Income, Inflation, Expenditure Analysis by US States

Welcome all !! The purpose of this analysis is to see how US, states of US is doing with it GDP, income and expenditure. This analysis finds some insights about inflation, spending behavior of states and residents.

_P.S:_ the data needed for this project is taken from BEA’s Website. Also, while computing the filter and analysis for this project, I have compared 50 states and Disctrict of Colombia (DC)

As expected, to accomplish the analysis, I have gone through several steps:

1. Importing packages

While importing packages, I have imported many library and packages with it. Sample of my code is:

import pandas as pd

#pip install jupyter_plotly_dash

import zipfile
import matplotlib
matplotlib.style.use('ggplot')
import plotly
import plotly.offline as pyo              #with this I will be able to plot charts offline
import plotly.graph_objects as go            #using plotly graph objects
import dash                                 #enables to build interactive web based applications (charts, graphs)
from jupyter_plotly_dash import JupyterDash   #enables to run dash from jupyter
import dash_core_components as dcc            # to create graph in our layout 
import dash_html_components as html            # to generate html components and use them
from dash.dependencies import Input, Output      #to make the dash apps interactive

from IPython.display import display
plotly.offline.init_notebook_mode()

For full length of my code, click here

2. Importing files and Reading

I downloaded the zipfiles from BEA’s website.

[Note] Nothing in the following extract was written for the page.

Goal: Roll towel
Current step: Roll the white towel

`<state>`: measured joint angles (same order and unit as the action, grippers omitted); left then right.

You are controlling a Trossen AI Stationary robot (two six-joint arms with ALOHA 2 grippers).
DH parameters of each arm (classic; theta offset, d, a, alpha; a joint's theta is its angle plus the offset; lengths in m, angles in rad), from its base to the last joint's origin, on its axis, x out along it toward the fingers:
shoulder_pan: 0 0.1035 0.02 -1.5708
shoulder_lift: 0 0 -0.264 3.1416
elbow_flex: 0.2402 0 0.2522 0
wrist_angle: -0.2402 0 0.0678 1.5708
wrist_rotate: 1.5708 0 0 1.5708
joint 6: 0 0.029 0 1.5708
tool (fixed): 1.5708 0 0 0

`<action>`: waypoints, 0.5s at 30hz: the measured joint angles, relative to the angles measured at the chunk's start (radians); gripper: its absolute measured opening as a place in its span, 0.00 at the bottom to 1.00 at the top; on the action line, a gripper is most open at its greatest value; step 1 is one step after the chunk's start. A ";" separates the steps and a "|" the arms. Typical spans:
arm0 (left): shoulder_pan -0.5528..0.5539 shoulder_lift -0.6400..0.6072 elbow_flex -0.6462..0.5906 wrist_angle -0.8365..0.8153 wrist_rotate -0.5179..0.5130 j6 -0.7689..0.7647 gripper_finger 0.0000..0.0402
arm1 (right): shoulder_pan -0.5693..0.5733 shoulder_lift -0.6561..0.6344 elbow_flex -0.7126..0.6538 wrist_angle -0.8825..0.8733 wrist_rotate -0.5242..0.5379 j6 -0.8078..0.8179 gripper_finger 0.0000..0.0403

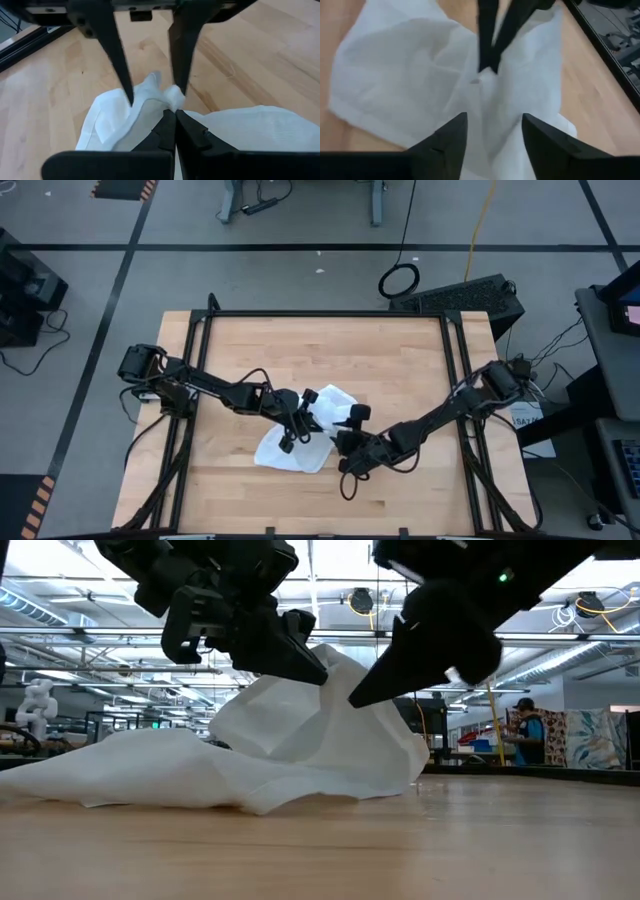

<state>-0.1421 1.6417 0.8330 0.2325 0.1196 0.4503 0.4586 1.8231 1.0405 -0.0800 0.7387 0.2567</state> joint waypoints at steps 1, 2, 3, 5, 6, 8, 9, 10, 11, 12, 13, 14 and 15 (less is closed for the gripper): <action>0.000 0.000 0.000 0.000 0.000 0.000 0.02 | -0.003 0.002 0.000 0.003 0.002 0.005 0.40; 0.000 0.000 0.000 0.000 0.000 0.000 0.02 | -0.006 0.002 0.000 0.001 0.007 0.009 0.37; 0.000 0.000 0.000 0.000 0.000 0.000 0.02 | -0.008 0.002 0.000 0.000 0.014 0.011 0.33; 0.000 0.000 0.000 0.000 0.000 -0.001 0.02 | -0.008 0.002 0.000 0.003 0.020 0.012 0.24; 0.000 0.000 0.000 0.003 0.000 -0.001 0.02 | -0.008 0.002 0.000 0.003 0.021 0.012 0.19; 0.000 0.000 0.000 0.026 -0.001 -0.020 0.02 | -0.008 0.002 0.000 0.005 0.020 0.012 0.09; 0.000 0.000 0.000 0.043 -0.001 -0.035 0.02 | -0.007 0.003 0.000 0.008 0.020 0.012 0.05; 0.000 0.000 0.000 0.057 -0.002 -0.054 0.02 | -0.007 0.002 0.000 0.011 0.021 0.012 0.02; 0.000 0.000 0.000 0.066 -0.005 -0.074 0.02 | -0.007 0.003 0.000 0.012 0.021 0.013 0.02; 0.000 0.000 0.000 0.067 -0.007 -0.088 0.02 | -0.007 0.002 0.000 0.013 0.021 0.016 0.02; 0.000 0.000 0.000 0.063 -0.013 -0.102 0.03 | -0.007 0.003 0.000 0.013 0.020 0.017 0.02; -0.001 0.000 0.000 0.054 -0.017 -0.106 0.04 | -0.004 0.003 0.000 0.014 0.020 0.017 0.02; -0.004 -0.002 0.000 0.039 -0.019 -0.111 0.05 | -0.001 0.002 0.000 0.015 0.021 0.015 0.01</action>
<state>-0.1461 1.6395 0.8326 0.2720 0.1006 0.3391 0.4580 1.8256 1.0405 -0.0653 0.7596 0.2719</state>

I downloaded 9 of them each of around 50000 rows and 30 columns. Sample of my code is:

def extract_zipfile(file):                        
    with zipfile.ZipFile(file,'r') as zip_r:
        zip_r.extractall()
    extract = zip_r.namelist()
    return extract
    
    file='SAINC Annual Personal Income and Employment By State.zip'
    zip_read_api = extract_zipfile(file)

For full length of my code, click here

3. Filtering data and Processing

To come up with specific insights, visualization, filtering and processing of datasets is necessary, so many times I used dropping, accessing specific rows and columns, iterating over list, columns and rows, performing some calculations and even sometime creating a new data frame from the data I have. Some sample of my code is:

income_state_employment_df_all=income_state_employment_df_all.dropna()
----------------------------------

def filter(x):
    x_drop = x.drop(['GeoFIPS','Region','Unit','TableName','LineCode',
                                                               'IndustryClassification'], axis=1)
    years =  x_drop.iloc[:,2:13]
    x_filter= x_drop.drop(years, axis=1)
    x_filter =x_filter.rename(columns={"GeoName":"States"})
    
    return x_filter  
  (Note: This is just sample.)

For full length of my code, click here

4. Visualization and Analysis

For ease of visualization and analysis, I have divided the analysis part into 5 categories:

5. Findings and Conclusions

From all the analysis and visualizations, it was interesting to find that California has the highest GDP in 2019 and it’s GDP major contribution comes from Real estate, rental and leasing area with 40.0% .This can indicate that businesses related to real estate must be in good position and there might be a good chance that many people are employed in Real estate, rental and leasing in California.
We also came to know that over time the personal income has been increasing in all states and people are being able to bring more paycheck home in 2019 than in 2009. If we come for recent year (2019), CA has highest personal income, comparably with other states. While comparing the personal income in different areas like wages and salaries, manufacturing, transportation, government enterprises and so on, we can find the common pattern that California dominates all of the states in different areas.
Moving on, the analysis of spending pattern is significant as it point out towards the inflation and as well as consumer spending pattern. While comparing spending pattern to income,it tells us out if people are able to save some money. Per capita expenditure is increasing in same pattern like the per capita income. From 2008 to 2018 and more, both per capita income and expenditure are increasing with same slope. This means that the amount of per person spending has been significantly increased. However, because of the parallel increase in per capita income, there does not seem to be adverse effect. And the gap between these lines are showing that each person have been saving some amount of money. This can help the policy makers to control the market price accordingly. I would like to see which state has increased their spending rate and by how much from 2008 to 2019. California people have increased their spending rate by 40%. In same way, even other states people are not that far away. This can lead to a point that though inflation have surged abundantly, increase in each person’s people income in all these states have maintaine that difference.
It also was known that Housing and utilities, health care and financial services and insurance are top priorities for all state residents to spend their dollars. That is why affordable health care and affordable health care is always the biggest question. we came to know that housing and utility seem to be top priority of many residents. Hawaii, California , Massachussets, DC and New York have highest RPP indicating they are the moest expensive place to live. It is interesting that California has the highest spending rate, more contributed by housing and rental utility, seems to have similar pattern with RPP. We can be convinced that, if we get job offer from California and Alaska with equal salaries and benefits (assuming all other facilites to be similar) and want cheaper place to live in, we have to go with job offer from Alaska and Alabama.
Finally, even though California, Hawaii’s GDP had positive realtion with their RPP, just the GDP of state might not be enough to co-relate with state’s RPP. There might be other factors they come in play.

Thankyou!!!